Federal and provincial governments should dedicate a portion of higher education and job training funding to support a constellation of training providers aiming to prepare people for the workforce. Funding could be given to unions, universities and colleges, industry associations, charities and others. The point would be to leverage public dollars to test out different models that could scale across industries and regions. Some would succeed. Others would fail. But the outcome would be to build a flexible, demand-driven training capacity that Canada will need to support those who face temporary dislocation in the labour market.

There is also growing interest in the potential for individualized accounts to support Canadians’ lifelong learning. In its 2019 budget, the federal government began going down this road with a $250 a year bankable training tax credit. More will need to be done both on the demand side (giving individuals incentives to invest in their skills) and the supply side (making sure programs exist in the right time and place for those skills currently in demand by employers).

Canadians have access to generous Registered Education Savings Plans for undergraduate education and generous Registered Retirement Savings Plans for when they retire. Something similar will be needed to support the ever-increasing requirement for lifelong learning and skills training. Individuals could draw on these savings for professional development, upskilling or mid-career retraining. We think the model is certainly worth exploring. Placing the resources in the hands of individuals creates a market mechanism similar to vouchers. Assuming labour market information is current and that programs are sufficiently lean so as not to discourage participation, this would help to create a competitive market offering different forms of training. This competitive pressure emanating from the employee-as-consumer can help governments, businesses, unions and individuals identify good and bad training models. The good ones could be scaled, the weak ones discarded. The outcome would be to determine the best means for targeted, demand-driven training.


Improving Indigenous education

In Canada, no one needs better access to education than Indigenous peoples. Improving educational attainment on- and off-reserve must be a key priority of any human capital strategy. As the Indigenous population is young and growing, a failure to act will leave another generation behind.
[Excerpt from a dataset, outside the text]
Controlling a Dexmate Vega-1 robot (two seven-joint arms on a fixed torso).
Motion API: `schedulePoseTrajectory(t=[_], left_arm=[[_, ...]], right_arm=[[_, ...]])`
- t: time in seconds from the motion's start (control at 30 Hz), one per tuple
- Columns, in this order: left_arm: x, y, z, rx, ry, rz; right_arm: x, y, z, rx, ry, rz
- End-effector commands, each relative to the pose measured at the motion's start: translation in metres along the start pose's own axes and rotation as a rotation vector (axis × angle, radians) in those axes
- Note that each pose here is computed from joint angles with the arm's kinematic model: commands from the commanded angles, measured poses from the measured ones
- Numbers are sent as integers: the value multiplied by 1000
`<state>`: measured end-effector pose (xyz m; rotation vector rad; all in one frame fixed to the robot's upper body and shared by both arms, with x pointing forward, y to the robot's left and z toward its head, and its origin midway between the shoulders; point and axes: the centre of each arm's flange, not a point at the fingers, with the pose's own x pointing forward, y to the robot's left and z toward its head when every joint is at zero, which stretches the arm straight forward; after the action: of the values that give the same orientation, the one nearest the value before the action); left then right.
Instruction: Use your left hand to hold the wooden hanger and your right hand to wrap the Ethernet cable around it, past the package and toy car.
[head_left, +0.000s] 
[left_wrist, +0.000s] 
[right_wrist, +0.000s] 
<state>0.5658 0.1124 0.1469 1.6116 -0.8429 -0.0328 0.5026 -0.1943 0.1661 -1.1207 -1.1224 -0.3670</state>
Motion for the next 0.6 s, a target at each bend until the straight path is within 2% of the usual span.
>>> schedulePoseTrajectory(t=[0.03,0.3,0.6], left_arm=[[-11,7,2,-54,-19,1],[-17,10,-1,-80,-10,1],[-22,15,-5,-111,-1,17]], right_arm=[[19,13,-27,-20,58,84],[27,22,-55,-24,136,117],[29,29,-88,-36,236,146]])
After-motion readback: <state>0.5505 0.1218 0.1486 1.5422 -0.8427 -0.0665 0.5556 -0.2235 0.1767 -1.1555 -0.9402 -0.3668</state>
Such a strategy would need to systematically improve K-12 education as well as post-secondary access and demand-driven training. Longstanding policy failures in each of these areas are holding this population back. Not only is this regrettable for Indigenous people and their communities, but it also represents a tremendous opportunity cost for Canada’s economy and society.
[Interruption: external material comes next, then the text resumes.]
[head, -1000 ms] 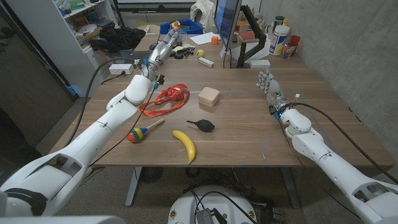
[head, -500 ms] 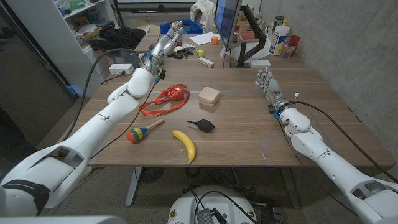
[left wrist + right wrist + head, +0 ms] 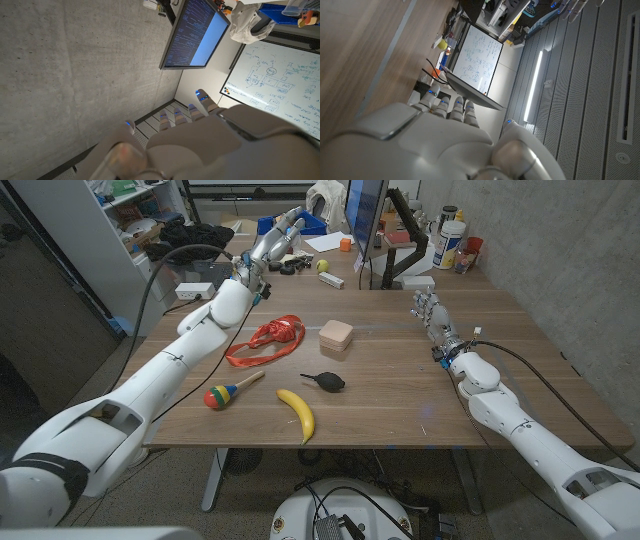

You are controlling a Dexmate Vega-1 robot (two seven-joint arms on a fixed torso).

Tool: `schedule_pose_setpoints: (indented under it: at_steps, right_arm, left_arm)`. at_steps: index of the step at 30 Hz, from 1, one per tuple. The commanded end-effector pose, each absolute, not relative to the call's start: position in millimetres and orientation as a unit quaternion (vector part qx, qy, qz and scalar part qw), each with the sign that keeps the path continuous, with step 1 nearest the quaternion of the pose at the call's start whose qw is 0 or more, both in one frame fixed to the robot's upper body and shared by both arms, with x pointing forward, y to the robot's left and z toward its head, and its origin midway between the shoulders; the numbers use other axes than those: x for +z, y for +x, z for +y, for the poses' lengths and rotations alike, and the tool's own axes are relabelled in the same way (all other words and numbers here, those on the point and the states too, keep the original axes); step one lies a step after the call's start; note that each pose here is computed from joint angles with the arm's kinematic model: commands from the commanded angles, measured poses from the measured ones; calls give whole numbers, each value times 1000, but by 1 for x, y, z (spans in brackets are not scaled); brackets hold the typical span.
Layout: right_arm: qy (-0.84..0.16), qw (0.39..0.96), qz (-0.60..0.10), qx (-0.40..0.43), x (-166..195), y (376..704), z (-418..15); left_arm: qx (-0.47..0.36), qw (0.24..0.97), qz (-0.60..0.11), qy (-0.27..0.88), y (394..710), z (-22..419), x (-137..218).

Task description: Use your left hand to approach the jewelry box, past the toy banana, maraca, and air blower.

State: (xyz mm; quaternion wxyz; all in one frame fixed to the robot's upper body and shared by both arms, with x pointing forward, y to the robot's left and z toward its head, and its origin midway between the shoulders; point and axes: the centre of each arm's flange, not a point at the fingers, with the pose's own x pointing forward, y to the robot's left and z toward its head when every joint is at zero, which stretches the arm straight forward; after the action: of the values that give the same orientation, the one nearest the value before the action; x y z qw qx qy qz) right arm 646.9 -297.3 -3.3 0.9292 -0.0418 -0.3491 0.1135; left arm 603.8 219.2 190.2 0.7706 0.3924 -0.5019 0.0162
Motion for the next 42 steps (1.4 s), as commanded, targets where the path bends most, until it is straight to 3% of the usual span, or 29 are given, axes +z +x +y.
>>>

Any such future approach will likely not return in its previous form, but there still may be an opportunity to proceed with smaller-scale models such as the Anishinabek Nation Education Agreement in Ontario and the Mi’kmaq model in Nova Scotia that helps to improve education and skills among Indigenous youth. But it represented a good faith attempt to address curriculum and funding gaps in on-reserve K-12 education.

The federal government should make it a priority to work with interested Indigenous communities to test and experiment with decentralized educational reforms. This process should be informed by the related recommendations from the Truth and Reconciliation Commission. The ultimate goal should be to provide proper funding, higher standards, culturally appropriate curriculums and community control.

Even before that, more basic reforms are needed. Expanded early childhood education in Indigenous communities ought to be a top priority. Research shows that early development interventions are critical for a student’s long-term success. Delayed interventions may be too late, especially as Indigenous youth are disproportionately affected by traumatic home environments and receive inadequate nutrition, sleep or personal support. A range of policies are needed, including direct payments for child care, active support for new parents with respect to nutrition and health, and effective programming related to substance abuse and other social pathologies.

Expanding educational opportunities and labour market participation for Indigenous peoples must be key priorities. It is an essential for both competitive and social justice reasons to bring our most systematically disadvantaged populations into the mainstream of Canada’s economic life. This will invariably be an iterative process across the spectrum of human capital development — including education, training, and lifelong learning. Policy-makers should start by working with interested communities to test out decentralized models that can be evaluated and scaled.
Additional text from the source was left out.